JKR claims to have re-written the death of Sirius several times before
finally settleing on what we ended up reading.  I think that it is
alot more credible than a sappy hand-holding, long drawn out,  "Harry,
you are your Father's son" ending. 

The use of the cruciatus curse for me was Harry's equivalence for a
sudden burst of grief and anger.   He's fifteen years-old.  At that
age and given the circumstances, it is reasonable for Harry to
irrationally strike first and think later.  The use of the uforgivable
curse is not exactly damning.  The fact Harry could not perform it
properly in spite of his anger and hatred was actually IMO redeeming. 
(I personally want to perform the cruciatus curse on Professor
Umbridge, but I digress.)


 

  


> Does anyone else feel that Harry's acceptance of Sirius' death is way 
> out of character for him? I mean Harry's nothing if not curious and 
> questioning, yet at no point does he ask what the arch thing is, or 
> what it does, or how it works, or how they definately know beyond 
> doubt that Sirius is dead. Sirius simply falls through a veil, theres 
> no sign of violence and yet just because he doesn't come back and 
> Lupin says so Harry immediately accepts he's dead and runs after the 
> death eater. Surely if Harry's learnt anything at Hogwarts it's that 
> nothing is as it first seems. And surely he would have at least 
> thought of these questions later, if he had time to think of 
> approaching Sir Nick?
> 
> Shouldn't someone be even just a tiny bit concerned that Harry has 
> used an unforgivable curse?
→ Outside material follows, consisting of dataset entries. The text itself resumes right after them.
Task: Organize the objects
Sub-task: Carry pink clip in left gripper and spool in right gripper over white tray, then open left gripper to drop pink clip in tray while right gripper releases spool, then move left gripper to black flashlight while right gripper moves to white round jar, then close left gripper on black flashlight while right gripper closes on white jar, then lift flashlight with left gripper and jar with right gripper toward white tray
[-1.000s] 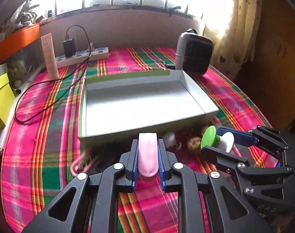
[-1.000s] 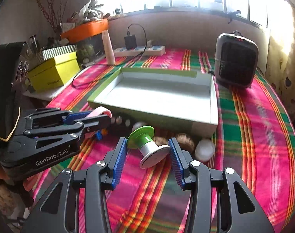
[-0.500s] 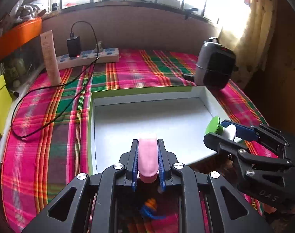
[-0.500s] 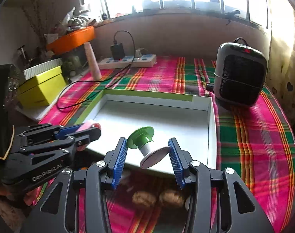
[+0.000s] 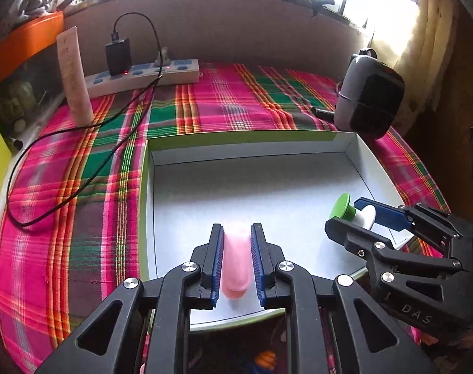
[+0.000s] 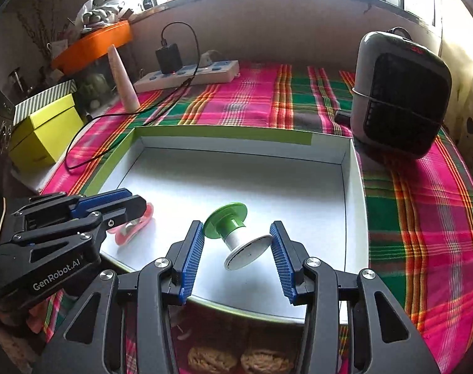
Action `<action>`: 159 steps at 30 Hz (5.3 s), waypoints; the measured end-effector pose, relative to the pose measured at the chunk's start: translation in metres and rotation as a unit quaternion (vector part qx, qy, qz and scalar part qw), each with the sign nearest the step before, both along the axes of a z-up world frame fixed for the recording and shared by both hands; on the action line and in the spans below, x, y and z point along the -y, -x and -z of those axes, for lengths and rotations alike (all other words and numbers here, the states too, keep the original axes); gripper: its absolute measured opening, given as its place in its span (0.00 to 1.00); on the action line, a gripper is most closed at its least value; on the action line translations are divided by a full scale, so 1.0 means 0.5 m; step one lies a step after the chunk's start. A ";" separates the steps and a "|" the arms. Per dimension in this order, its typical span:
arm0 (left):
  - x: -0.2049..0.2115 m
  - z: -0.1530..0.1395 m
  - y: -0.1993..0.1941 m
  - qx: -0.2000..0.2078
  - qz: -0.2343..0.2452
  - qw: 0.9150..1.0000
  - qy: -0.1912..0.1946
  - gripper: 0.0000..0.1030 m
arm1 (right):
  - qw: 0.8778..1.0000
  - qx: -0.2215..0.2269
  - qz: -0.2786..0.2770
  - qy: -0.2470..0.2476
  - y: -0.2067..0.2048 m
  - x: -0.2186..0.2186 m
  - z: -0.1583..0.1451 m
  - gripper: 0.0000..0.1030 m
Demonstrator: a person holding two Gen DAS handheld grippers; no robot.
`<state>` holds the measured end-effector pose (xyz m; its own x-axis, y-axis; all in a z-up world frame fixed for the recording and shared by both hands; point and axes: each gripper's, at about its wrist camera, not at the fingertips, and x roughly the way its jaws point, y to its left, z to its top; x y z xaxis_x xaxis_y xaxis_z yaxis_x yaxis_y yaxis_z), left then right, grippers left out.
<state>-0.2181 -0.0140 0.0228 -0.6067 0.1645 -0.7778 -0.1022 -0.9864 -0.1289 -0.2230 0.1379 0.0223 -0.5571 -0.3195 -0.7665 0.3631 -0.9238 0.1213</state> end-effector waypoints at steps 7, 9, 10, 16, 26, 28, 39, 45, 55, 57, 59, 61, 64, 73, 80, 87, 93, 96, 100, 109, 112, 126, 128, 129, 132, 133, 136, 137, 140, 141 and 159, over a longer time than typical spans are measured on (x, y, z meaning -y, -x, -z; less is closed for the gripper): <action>0.002 0.006 0.003 0.005 0.000 1.000 -0.002 0.16 | 1.000 0.009 0.001 -0.003 0.008 0.003 0.007 0.44; 0.004 0.006 0.004 0.008 0.000 1.000 -0.002 0.17 | 1.000 0.013 0.004 0.000 0.009 0.002 0.010 0.44; 0.004 0.007 0.004 0.008 0.000 1.000 -0.001 0.20 | 1.000 0.014 0.005 0.001 0.009 0.003 0.010 0.44; 0.007 0.005 -0.002 0.008 -0.005 1.000 -0.003 0.28 | 1.000 0.015 0.012 0.007 0.007 0.000 0.012 0.44; 0.012 -0.017 -0.025 -0.006 -0.005 1.000 -0.003 0.35 | 1.000 0.007 0.023 0.008 -0.005 -0.005 0.000 0.51; 0.015 -0.025 -0.034 -0.012 -0.009 1.000 -0.004 0.35 | 1.000 0.002 0.024 0.012 -0.011 -0.008 -0.007 0.51; 0.043 -0.060 -0.109 -0.040 -0.026 0.999 -0.024 0.37 | 0.999 -0.035 0.023 0.024 -0.073 -0.036 -0.047 0.51; 0.070 -0.066 -0.156 -0.048 -0.040 0.998 -0.031 0.37 | 0.998 -0.046 0.024 0.028 -0.113 -0.056 -0.059 0.51; 0.095 -0.041 -0.226 -0.044 -0.026 0.998 -0.027 0.40 | 0.997 -0.058 0.043 0.021 -0.175 -0.104 -0.058 0.51; 0.100 -0.031 -0.235 -0.039 -0.023 0.998 -0.035 0.40 | 0.997 -0.055 0.044 0.023 -0.183 -0.113 -0.053 0.51; 0.103 -0.019 -0.239 -0.031 -0.021 0.998 -0.042 0.40 | 0.997 -0.052 0.045 0.021 -0.190 -0.121 -0.048 0.51; 0.102 -0.010 -0.240 -0.026 -0.021 0.999 -0.038 0.40 | 0.998 -0.051 0.047 0.014 -0.198 -0.121 -0.043 0.51; 0.100 0.000 -0.241 -0.021 -0.022 0.999 -0.036 0.40 | 0.997 -0.054 0.048 0.008 -0.209 -0.125 -0.040 0.51; 0.084 0.026 -0.234 -0.004 -0.009 0.999 -0.047 0.40 | 0.997 -0.041 0.061 0.010 -0.221 -0.147 -0.024 0.51; 0.068 0.027 -0.242 -0.005 0.005 0.999 -0.051 0.40 | 0.997 -0.028 0.066 0.007 -0.218 -0.157 -0.011 0.51; 0.058 0.026 -0.240 -0.012 0.015 1.000 -0.023 0.40 | 0.998 -0.026 0.064 0.004 -0.216 -0.161 -0.008 0.51; 0.060 0.017 -0.215 -0.023 0.020 1.000 -0.002 0.40 | 0.998 -0.021 0.062 0.004 -0.213 -0.160 -0.003 0.51; 0.049 0.019 -0.207 -0.023 0.029 0.999 0.013 0.40 | 0.998 -0.019 0.061 0.001 -0.210 -0.158 0.000 0.51; 0.046 0.024 -0.200 -0.018 0.029 0.999 0.011 0.40 | 0.998 -0.015 0.068 -0.003 -0.201 -0.162 0.004 0.51; 0.044 0.030 -0.206 -0.016 0.022 1.000 0.004 0.31 | 0.997 -0.009 0.075 -0.017 -0.169 -0.166 0.012 0.51; 0.045 0.031 -0.211 -0.016 0.018 1.000 0.001 0.28 | 0.998 -0.005 0.065 -0.025 -0.159 -0.159 0.017 0.51; 0.051 0.033 -0.242 -0.013 0.007 1.000 -0.006 0.25 | 0.998 -0.012 0.031 -0.051 -0.136 -0.139 0.028 0.38; 0.052 0.032 -0.245 -0.012 0.008 1.000 -0.007 0.25 | 0.998 -0.012 0.030 -0.052 -0.136 -0.137 0.030 0.31; 0.052 0.033 -0.249 -0.012 0.008 1.000 -0.007 0.25 | 0.998 -0.014 0.031 -0.052 -0.137 -0.138 0.030 0.27; 0.053 0.032 -0.258 -0.011 0.006 1.000 -0.008 0.25 | 0.998 -0.012 0.030 -0.046 -0.137 -0.139 0.029 0.27; 0.054 0.033 -0.260 -0.011 0.005 1.000 -0.008 0.25 | 0.998 -0.012 0.029 -0.045 -0.138 -0.139 0.029 0.27; 0.052 0.032 -0.268 -0.010 0.005 1.000 -0.009 0.25 | 0.999 -0.012 0.026 -0.043 -0.144 -0.137 0.027 0.27; 0.051 0.032 -0.271 -0.010 0.004 1.000 -0.009 0.25 | 0.999 -0.013 0.024 -0.040 -0.149 -0.136 0.025 0.27; 0.051 0.032 -0.279 -0.009 0.005 1.000 -0.010 0.25 | 0.999 -0.015 0.018 -0.035 -0.164 -0.131 0.020 0.27; 0.051 0.032 -0.281 -0.008 0.004 1.000 -0.011 0.25 | 0.999 -0.014 0.015 -0.032 -0.171 -0.129 0.018 0.27; 0.030 0.032 -0.265 -0.003 -0.002 1.000 0.014 0.35 | 0.999 -0.004 -0.024 -0.024 -0.233 -0.062 0.030 0.27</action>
<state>-0.0857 -0.0292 0.0068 -0.6120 0.1402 -0.7783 -0.0999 -0.9900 -0.0998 -0.1064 0.1688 0.0075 -0.5483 -0.3093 -0.7770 0.4077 -0.9101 0.0745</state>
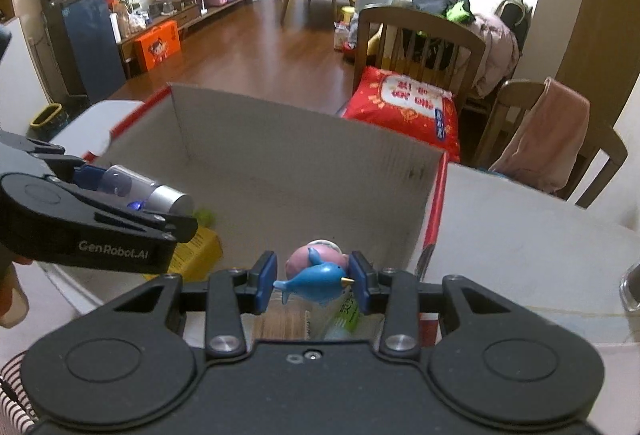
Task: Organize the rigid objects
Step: 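Carry the pill bottle and pig figurine with both tools into the shoebox, then open the left tool releasing the pill bottle while the right tool releases the pig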
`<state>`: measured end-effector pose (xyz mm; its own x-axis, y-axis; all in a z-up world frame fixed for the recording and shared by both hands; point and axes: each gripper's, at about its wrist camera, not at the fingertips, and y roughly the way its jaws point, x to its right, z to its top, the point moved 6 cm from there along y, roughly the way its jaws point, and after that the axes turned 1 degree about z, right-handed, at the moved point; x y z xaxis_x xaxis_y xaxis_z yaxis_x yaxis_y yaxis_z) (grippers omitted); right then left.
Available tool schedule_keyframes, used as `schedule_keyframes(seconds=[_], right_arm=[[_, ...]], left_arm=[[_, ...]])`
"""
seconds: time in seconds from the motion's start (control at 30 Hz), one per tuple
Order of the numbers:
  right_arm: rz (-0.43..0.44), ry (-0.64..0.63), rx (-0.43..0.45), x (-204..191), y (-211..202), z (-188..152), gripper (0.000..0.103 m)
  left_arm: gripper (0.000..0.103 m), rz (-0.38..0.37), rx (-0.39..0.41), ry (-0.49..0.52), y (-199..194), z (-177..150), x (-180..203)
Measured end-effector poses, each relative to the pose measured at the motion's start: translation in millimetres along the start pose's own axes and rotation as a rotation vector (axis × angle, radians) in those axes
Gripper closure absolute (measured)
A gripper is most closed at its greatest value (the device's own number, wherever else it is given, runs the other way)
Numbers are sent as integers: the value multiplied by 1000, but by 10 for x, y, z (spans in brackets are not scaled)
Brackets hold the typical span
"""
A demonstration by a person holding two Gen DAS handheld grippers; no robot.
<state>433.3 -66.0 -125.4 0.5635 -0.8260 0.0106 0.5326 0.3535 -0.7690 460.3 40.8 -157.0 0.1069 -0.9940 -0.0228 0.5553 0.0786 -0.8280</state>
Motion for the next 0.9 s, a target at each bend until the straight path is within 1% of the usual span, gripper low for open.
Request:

I mean at the start of the book Harry is 
> nearly expelled (from distance) within like 10 mins of producing a 
> Patronus, yet no one bats an eyelid at him using the Cruciatus curse! 
> (Yes, I know the "victim" deserved it) but all the other books have 
> given the distint impression that the good guys always tried to 
> capture the enemy and would never resort to the unforgivable curses 
> because they're well, unforgivable.
> 
> If you get expelled for using Magic outside Hogwarts (Self Defence 
> Excepted)How do they always get away with jinxing Malfoy and his 
> cronies on the train home?
> 
> Lastly who won the House Cup? I know it's trivial and Harry's not 
> that bothered because of his loss. But his disinterest could have 
> been used to highlight his grief.
> 
> Istill thought it was a great book, just that the ending left too 
> many fundamental questions unanswered.